▶ Work to be completed
Go through the material below and copy each line where the word "cable" appears.

▶ Supplied material
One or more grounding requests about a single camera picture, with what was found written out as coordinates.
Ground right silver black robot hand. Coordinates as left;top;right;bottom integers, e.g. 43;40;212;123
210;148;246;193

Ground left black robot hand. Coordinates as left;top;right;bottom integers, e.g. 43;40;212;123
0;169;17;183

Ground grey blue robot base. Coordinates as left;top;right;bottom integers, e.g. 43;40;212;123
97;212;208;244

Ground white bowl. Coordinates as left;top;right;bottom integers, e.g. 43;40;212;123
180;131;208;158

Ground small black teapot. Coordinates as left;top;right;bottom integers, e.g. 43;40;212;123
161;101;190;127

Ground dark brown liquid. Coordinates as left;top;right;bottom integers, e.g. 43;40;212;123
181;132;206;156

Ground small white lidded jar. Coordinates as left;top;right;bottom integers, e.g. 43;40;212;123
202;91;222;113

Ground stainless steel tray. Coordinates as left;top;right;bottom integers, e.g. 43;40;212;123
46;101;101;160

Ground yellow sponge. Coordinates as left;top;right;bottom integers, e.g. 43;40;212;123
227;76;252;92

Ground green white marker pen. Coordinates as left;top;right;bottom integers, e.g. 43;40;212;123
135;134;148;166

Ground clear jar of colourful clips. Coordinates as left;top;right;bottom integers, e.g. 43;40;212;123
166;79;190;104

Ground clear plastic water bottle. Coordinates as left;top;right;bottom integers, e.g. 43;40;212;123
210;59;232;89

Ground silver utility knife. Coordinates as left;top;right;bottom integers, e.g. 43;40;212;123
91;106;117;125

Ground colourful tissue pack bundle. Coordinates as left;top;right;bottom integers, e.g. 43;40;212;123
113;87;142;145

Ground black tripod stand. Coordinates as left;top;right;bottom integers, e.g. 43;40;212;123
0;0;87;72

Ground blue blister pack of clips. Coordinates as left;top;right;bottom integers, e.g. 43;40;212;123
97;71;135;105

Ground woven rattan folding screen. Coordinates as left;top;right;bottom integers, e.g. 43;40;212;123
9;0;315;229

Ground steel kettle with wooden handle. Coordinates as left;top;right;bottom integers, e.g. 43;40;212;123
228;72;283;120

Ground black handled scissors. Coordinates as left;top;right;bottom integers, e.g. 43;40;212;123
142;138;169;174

...

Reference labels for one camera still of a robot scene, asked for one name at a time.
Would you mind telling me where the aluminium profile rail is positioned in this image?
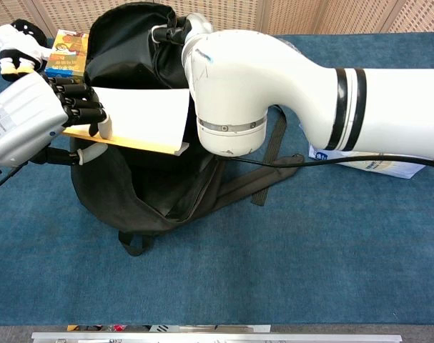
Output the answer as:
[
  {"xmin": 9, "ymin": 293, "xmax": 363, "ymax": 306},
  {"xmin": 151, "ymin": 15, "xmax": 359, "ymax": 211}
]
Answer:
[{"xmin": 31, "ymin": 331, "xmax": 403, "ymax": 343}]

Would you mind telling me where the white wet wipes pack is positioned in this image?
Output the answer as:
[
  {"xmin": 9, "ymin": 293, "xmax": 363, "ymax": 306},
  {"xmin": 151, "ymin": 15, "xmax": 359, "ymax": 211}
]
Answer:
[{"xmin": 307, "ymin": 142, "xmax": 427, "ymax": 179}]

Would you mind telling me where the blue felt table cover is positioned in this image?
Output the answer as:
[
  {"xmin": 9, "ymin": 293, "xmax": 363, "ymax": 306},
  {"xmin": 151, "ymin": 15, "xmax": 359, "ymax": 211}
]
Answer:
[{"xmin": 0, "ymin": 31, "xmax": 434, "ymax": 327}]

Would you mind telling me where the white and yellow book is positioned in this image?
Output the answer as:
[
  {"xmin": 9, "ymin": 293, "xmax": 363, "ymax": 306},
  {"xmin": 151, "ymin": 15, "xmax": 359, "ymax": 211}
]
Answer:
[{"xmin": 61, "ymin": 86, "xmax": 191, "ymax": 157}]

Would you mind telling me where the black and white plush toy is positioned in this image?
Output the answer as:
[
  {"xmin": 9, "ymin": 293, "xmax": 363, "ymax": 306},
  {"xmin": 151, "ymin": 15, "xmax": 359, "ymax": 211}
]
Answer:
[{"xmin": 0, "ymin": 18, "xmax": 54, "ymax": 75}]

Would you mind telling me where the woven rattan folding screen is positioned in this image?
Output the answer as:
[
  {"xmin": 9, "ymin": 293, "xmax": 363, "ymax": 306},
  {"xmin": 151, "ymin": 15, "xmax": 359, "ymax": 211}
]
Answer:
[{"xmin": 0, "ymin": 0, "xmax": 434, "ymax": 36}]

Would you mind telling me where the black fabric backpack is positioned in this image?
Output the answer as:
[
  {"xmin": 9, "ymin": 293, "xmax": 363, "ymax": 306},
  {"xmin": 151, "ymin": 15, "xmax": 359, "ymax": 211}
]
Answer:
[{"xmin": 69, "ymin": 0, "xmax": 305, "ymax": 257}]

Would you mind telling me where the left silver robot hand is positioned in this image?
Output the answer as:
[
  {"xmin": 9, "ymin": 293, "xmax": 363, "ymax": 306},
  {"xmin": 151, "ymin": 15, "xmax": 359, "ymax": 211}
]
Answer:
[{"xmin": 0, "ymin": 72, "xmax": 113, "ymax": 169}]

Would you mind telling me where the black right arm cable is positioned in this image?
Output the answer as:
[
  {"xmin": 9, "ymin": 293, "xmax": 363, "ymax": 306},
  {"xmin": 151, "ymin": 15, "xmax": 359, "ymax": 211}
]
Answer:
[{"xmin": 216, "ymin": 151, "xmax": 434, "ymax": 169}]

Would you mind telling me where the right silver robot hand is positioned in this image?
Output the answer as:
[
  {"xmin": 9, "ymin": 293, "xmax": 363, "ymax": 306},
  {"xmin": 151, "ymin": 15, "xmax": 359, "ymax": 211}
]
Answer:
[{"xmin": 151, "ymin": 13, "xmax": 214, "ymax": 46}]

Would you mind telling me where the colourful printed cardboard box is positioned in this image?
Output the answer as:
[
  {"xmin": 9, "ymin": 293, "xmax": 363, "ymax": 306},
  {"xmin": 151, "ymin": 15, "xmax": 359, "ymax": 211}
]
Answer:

--

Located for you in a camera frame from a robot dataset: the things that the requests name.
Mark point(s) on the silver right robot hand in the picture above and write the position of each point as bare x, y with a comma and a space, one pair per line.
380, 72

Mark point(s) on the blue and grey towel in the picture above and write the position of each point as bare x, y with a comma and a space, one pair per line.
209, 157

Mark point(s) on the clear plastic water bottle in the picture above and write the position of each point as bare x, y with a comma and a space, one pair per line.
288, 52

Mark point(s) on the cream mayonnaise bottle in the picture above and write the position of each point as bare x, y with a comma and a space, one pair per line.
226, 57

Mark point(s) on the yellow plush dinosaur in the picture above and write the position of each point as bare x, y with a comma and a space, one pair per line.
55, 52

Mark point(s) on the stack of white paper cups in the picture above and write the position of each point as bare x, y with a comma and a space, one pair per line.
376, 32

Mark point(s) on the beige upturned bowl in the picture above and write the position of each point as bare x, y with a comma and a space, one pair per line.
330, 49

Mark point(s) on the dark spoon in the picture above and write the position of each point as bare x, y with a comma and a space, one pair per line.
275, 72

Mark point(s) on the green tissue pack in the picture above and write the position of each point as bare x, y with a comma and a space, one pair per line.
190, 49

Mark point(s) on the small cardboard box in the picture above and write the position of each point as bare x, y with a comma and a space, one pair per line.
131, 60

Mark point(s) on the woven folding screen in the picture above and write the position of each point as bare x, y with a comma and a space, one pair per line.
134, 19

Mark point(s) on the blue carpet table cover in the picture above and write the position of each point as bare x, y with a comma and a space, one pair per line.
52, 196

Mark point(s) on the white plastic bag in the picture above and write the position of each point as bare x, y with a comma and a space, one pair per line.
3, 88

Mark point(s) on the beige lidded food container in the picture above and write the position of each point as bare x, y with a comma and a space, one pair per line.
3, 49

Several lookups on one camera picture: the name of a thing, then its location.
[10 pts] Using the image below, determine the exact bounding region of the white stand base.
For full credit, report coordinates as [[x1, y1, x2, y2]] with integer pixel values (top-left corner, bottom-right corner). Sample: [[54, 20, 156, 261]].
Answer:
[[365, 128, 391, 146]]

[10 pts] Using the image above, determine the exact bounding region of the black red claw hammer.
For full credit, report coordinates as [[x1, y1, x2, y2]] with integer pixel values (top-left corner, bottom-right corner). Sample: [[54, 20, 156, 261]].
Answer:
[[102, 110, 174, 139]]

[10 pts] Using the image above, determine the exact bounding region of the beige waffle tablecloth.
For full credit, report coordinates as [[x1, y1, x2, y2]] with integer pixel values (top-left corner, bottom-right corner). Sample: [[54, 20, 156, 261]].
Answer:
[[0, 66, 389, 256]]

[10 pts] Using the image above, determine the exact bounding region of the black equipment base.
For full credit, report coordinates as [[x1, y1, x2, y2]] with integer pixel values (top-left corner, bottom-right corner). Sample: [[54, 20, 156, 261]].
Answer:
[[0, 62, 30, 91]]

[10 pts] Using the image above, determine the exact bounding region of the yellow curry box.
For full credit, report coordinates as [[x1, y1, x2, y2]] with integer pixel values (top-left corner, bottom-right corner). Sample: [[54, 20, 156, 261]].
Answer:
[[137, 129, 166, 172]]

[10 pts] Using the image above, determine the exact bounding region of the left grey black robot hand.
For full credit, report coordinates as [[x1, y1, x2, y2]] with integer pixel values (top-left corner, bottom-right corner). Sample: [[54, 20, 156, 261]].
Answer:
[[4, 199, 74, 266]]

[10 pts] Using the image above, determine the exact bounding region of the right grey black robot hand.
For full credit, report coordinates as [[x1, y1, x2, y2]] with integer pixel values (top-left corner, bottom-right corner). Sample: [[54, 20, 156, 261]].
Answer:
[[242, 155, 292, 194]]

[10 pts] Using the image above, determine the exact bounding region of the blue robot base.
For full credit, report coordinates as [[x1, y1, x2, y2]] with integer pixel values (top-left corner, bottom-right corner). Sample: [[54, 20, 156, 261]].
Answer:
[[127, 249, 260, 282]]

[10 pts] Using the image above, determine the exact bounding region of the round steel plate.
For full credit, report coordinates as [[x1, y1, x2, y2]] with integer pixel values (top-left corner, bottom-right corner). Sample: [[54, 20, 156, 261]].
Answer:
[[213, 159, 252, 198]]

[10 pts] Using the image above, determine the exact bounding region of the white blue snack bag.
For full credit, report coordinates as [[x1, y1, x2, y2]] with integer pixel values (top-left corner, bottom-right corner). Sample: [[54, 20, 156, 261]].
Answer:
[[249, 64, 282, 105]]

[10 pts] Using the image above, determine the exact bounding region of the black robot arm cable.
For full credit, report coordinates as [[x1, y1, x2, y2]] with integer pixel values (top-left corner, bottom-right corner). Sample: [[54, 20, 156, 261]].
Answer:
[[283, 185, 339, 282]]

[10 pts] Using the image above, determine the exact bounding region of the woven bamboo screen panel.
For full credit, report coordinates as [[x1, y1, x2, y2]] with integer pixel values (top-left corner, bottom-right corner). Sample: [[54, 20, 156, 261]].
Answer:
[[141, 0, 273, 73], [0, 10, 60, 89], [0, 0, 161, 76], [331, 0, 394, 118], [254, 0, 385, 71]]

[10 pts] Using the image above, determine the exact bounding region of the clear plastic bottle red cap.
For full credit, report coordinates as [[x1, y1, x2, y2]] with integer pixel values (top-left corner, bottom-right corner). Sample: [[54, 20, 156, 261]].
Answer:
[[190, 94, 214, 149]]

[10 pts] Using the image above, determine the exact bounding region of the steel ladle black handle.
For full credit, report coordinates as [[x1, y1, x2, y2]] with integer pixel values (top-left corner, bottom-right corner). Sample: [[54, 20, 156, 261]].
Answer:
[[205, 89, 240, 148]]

▶ Task output
Would you mind telling me where the black right arm cable is positioned in this image?
[10 pts] Using the image above, determine the exact bounding region of the black robot arm cable.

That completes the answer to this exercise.